Please copy out each line of the entries in which "that" appears.

DATA FOR ANALYSIS:
====

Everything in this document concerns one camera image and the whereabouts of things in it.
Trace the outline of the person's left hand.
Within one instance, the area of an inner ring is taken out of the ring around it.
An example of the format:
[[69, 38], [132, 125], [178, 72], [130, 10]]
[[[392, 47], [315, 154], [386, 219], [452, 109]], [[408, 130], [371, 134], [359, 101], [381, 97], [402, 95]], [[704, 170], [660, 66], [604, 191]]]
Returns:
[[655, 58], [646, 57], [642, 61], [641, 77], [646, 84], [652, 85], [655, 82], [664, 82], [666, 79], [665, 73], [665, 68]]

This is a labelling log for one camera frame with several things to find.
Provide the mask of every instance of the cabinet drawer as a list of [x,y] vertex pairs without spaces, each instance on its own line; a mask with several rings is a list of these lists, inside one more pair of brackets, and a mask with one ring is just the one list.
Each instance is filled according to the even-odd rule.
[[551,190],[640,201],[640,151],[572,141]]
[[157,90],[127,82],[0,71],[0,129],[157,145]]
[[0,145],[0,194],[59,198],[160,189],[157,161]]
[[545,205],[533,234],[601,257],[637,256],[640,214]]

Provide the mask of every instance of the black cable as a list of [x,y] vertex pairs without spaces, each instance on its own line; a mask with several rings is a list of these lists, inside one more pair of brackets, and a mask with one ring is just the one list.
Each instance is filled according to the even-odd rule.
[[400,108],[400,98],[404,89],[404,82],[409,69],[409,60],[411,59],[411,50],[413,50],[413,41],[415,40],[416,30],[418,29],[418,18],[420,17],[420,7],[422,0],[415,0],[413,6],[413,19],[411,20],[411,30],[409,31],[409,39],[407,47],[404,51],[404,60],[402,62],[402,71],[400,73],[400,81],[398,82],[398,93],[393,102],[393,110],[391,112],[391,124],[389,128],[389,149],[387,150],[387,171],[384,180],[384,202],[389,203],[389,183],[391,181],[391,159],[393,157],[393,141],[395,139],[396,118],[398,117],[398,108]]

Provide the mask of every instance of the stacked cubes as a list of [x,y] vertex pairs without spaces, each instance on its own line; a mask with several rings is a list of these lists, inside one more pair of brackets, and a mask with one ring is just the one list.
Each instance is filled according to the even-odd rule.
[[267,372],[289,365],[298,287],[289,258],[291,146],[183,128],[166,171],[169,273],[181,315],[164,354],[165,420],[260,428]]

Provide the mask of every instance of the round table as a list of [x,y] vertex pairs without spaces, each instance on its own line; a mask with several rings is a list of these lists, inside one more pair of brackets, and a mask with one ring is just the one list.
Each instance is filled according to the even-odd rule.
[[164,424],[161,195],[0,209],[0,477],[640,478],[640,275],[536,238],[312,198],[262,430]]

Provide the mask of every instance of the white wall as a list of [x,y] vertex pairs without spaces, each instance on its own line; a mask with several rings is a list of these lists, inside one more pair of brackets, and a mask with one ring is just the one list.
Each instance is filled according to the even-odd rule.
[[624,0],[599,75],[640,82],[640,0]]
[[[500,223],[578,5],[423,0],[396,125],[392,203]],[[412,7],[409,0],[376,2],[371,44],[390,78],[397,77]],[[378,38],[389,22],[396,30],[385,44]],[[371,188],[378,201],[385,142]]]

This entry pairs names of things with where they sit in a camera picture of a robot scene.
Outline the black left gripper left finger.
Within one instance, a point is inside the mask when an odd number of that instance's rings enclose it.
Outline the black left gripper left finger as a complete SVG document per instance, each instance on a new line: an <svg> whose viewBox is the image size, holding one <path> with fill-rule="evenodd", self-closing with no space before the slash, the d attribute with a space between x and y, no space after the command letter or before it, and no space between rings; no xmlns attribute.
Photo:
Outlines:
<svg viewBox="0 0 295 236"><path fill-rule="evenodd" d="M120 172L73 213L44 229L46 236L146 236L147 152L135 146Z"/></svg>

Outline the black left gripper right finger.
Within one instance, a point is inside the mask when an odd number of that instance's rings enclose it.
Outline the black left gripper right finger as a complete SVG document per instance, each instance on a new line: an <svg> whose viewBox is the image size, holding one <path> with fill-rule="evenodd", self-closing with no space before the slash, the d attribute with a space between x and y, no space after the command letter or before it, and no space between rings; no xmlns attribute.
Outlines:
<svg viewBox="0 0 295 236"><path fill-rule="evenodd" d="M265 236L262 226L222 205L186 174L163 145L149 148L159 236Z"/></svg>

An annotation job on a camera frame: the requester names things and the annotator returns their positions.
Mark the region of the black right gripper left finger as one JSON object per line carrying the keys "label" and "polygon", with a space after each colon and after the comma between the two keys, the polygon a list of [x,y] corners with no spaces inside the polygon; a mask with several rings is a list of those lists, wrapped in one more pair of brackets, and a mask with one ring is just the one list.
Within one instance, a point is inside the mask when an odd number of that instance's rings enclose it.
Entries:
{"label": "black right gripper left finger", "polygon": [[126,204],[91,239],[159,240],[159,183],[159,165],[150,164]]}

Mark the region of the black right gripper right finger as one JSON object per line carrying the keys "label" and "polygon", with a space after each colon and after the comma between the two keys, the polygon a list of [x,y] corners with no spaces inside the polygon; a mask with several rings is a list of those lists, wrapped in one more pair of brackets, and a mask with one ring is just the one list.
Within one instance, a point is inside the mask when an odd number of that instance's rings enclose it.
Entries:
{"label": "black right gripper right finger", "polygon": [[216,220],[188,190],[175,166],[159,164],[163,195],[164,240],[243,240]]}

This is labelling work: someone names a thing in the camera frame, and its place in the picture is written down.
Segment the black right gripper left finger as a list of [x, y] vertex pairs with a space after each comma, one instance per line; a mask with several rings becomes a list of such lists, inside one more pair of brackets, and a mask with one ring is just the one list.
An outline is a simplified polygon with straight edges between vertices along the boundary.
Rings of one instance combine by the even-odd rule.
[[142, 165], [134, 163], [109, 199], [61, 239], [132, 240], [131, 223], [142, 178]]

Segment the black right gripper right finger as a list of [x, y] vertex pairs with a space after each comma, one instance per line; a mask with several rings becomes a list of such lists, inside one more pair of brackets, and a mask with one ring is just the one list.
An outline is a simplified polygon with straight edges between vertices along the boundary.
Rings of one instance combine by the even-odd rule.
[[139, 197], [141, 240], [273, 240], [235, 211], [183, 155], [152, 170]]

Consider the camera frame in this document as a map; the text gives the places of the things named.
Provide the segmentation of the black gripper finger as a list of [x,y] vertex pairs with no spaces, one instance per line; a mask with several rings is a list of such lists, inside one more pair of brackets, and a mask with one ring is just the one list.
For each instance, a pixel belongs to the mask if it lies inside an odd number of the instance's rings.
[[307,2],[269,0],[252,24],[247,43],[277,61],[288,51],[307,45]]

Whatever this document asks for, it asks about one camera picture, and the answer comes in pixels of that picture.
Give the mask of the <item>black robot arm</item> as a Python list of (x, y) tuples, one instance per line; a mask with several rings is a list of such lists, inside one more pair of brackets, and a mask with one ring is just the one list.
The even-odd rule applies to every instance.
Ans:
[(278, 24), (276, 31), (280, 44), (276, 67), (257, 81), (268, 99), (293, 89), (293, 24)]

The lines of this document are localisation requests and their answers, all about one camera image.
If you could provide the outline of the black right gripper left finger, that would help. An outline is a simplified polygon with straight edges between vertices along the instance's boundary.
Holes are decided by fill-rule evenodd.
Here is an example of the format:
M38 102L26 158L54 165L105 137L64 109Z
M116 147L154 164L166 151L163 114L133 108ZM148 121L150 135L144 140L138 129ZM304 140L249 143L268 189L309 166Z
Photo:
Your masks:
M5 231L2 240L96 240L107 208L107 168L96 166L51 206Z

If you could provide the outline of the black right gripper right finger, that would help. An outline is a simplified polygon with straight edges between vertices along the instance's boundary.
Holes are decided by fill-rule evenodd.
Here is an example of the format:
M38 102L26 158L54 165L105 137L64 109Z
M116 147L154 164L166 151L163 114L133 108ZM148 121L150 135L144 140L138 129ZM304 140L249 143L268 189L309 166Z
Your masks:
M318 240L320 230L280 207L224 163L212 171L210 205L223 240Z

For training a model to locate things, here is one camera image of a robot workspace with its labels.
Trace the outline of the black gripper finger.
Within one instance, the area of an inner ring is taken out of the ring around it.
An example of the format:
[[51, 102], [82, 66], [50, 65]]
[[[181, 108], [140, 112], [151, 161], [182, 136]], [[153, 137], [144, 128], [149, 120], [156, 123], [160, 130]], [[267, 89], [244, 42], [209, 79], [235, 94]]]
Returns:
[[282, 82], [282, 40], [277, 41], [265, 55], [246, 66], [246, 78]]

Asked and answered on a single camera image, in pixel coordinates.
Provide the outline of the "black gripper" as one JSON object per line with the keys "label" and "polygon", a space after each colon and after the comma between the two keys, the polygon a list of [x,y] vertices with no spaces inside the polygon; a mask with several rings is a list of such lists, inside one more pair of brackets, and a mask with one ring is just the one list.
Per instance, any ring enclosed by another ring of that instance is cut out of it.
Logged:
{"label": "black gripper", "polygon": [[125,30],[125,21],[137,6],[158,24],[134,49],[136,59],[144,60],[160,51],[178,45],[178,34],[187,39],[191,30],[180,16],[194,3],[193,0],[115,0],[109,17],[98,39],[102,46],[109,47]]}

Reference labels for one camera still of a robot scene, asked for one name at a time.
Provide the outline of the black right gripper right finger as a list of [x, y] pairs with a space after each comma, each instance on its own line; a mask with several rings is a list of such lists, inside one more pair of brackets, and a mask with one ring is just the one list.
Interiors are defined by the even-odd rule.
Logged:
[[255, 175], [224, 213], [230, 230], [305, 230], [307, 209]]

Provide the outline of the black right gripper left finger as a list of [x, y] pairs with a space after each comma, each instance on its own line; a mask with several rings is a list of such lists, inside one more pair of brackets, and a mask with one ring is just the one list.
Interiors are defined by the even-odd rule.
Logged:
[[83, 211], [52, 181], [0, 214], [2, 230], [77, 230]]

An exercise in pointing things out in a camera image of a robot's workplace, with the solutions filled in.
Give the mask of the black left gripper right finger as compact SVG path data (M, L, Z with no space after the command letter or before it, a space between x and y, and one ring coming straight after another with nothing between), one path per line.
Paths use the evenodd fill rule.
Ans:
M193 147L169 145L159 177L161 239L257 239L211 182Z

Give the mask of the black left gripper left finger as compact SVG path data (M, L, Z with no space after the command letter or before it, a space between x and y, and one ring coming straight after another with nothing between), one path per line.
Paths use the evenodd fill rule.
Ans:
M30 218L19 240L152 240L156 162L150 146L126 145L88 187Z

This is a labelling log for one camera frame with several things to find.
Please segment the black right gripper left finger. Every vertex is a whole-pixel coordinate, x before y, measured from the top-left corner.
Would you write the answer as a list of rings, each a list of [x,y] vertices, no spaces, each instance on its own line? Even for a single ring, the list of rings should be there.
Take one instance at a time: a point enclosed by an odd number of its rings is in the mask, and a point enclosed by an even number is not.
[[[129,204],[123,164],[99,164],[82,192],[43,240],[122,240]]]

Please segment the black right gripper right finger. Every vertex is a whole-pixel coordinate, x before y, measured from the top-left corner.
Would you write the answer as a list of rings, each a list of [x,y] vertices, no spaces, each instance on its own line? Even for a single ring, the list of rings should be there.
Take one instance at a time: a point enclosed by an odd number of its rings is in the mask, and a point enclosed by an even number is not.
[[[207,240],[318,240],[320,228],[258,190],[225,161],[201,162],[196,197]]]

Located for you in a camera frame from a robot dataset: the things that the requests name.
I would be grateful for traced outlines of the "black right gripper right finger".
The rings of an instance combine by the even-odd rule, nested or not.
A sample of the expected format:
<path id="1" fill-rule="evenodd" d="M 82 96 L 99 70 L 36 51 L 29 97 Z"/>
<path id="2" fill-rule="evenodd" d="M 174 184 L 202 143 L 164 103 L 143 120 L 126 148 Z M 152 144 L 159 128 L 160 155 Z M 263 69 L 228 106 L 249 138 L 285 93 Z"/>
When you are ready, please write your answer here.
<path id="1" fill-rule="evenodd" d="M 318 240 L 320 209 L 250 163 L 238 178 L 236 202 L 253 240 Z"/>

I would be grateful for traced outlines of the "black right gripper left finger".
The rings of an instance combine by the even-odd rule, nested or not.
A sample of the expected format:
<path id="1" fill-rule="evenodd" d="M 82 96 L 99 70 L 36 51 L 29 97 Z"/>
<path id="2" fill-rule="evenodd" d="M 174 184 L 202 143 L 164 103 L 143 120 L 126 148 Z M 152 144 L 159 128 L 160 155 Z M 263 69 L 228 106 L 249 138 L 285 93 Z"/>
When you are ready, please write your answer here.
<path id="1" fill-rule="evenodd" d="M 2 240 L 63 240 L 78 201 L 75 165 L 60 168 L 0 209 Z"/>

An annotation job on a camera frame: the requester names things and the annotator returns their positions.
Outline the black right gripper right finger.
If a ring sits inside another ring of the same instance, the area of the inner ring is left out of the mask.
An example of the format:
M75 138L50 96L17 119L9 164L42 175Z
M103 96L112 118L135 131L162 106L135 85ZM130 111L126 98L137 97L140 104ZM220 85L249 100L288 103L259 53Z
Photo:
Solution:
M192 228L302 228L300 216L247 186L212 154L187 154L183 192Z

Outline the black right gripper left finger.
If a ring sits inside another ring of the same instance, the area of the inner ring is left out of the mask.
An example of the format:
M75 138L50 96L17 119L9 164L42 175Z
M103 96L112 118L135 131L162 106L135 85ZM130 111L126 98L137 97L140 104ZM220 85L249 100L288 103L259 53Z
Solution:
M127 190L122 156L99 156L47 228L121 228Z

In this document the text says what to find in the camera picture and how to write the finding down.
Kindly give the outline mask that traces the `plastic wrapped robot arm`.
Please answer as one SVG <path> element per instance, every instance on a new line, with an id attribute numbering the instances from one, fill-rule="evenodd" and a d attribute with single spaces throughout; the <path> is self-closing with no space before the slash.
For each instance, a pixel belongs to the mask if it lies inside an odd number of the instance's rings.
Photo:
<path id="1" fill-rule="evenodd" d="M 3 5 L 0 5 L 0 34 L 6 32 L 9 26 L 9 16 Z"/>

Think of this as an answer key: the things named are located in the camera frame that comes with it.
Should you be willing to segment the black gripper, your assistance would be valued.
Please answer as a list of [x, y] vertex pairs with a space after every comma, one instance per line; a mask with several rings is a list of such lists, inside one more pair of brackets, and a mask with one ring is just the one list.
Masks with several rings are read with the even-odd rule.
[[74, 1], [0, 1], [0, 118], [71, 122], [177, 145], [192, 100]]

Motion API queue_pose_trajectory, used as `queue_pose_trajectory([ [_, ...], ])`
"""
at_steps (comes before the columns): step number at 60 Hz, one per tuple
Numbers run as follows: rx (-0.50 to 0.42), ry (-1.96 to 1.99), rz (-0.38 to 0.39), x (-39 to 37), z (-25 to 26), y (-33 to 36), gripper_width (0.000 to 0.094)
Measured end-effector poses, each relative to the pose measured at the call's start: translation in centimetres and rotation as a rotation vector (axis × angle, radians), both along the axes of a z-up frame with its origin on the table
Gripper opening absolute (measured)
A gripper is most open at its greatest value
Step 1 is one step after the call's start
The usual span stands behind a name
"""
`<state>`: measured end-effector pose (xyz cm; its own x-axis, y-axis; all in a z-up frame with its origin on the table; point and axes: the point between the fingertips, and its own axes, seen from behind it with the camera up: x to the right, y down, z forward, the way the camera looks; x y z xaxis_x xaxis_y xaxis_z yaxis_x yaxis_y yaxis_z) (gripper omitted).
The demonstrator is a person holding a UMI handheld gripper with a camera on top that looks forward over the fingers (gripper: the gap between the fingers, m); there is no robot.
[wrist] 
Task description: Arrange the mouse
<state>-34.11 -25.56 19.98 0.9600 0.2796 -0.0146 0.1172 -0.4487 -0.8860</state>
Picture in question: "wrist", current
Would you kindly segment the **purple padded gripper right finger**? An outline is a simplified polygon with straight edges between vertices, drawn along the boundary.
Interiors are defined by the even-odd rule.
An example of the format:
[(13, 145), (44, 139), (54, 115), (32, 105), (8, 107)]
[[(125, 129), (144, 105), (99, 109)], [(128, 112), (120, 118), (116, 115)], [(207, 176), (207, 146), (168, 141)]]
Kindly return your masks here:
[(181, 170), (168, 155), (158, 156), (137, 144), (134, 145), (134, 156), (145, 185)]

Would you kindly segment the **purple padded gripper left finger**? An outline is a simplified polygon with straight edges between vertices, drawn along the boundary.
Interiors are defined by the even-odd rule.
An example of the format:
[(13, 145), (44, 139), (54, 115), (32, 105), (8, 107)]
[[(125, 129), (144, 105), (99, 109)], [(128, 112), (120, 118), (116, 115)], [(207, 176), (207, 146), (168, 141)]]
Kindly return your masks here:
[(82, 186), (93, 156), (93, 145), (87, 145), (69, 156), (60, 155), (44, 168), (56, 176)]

====

ANSWER TO THIS EXERCISE:
Within one instance, a point is inside the mask when an odd number of that instance's rings enclose it.
Within one instance, a point is inside the mask when an odd number of that instance's rings enclose it.
Within one instance, a point is inside the mask when an odd number of that instance's rings enclose it.
Within one instance, a point is inside the mask when an odd number of that instance's rings enclose it.
Whatever this document asks for, it asks about one camera picture, and the answer comes in pixels of that picture.
If you could provide the outline of the black right gripper left finger, that would help. An outline is a simplified polygon with straight edges between vertices along the instance's boundary.
If you could provide the outline of the black right gripper right finger, that would help. An outline is a simplified polygon with straight edges between vertices along the instance's boundary.
Per instance, any ring enclosed by another ring of that instance is cut out of it.
Located for you in a camera frame from a robot dataset: the things that the requests name.
Kindly give the outline mask that traces the `plastic wrapped robot arm`.
Think of this as an answer key: the things named are located in the camera frame that comes with it.
The demonstrator is a person holding a UMI handheld gripper with a camera on top that looks forward over the fingers (gripper: the gap between the fingers, m); there is no robot.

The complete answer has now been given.